What lines in the material hold the string "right"? Return every one of them.

**Information provided**
Content starts

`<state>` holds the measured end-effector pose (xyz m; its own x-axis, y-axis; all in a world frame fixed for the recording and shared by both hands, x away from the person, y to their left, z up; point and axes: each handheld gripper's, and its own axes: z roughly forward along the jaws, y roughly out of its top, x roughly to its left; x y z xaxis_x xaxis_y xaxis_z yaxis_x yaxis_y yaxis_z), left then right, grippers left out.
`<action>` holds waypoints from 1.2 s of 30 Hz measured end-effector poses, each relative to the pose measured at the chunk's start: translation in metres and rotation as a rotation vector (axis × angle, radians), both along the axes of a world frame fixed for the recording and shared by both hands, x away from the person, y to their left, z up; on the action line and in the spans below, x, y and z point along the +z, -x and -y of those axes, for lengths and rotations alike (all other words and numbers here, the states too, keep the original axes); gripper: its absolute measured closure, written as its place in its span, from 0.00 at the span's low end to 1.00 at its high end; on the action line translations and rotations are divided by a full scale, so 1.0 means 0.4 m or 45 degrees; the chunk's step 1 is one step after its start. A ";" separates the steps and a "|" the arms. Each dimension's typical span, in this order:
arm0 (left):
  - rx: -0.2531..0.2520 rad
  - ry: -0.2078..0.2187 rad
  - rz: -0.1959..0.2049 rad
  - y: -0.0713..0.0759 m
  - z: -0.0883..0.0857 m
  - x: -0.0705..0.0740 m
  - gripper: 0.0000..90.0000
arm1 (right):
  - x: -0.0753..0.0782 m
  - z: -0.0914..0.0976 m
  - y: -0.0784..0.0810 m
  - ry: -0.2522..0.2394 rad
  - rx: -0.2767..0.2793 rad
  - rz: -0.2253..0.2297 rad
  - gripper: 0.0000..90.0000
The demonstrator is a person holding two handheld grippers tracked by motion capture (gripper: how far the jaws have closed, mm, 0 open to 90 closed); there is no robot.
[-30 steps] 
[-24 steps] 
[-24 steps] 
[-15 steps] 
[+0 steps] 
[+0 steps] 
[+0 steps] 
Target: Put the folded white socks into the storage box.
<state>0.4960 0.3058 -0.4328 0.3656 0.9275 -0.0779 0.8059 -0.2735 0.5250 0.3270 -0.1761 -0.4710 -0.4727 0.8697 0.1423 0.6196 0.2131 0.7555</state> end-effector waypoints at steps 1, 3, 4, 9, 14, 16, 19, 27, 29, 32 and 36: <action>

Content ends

**Problem solution**
`<state>` holds the measured end-effector pose (xyz m; its own x-axis, y-axis; all in a world frame fixed for the recording and shared by both hands, x away from the person, y to their left, z up; point and axes: each handheld gripper's, and its own axes: z roughly forward along the jaws, y roughly out of its top, x roughly to its left; x y z xaxis_x xaxis_y xaxis_z yaxis_x yaxis_y yaxis_z), left then right, grippers left out.
arm1 (right):

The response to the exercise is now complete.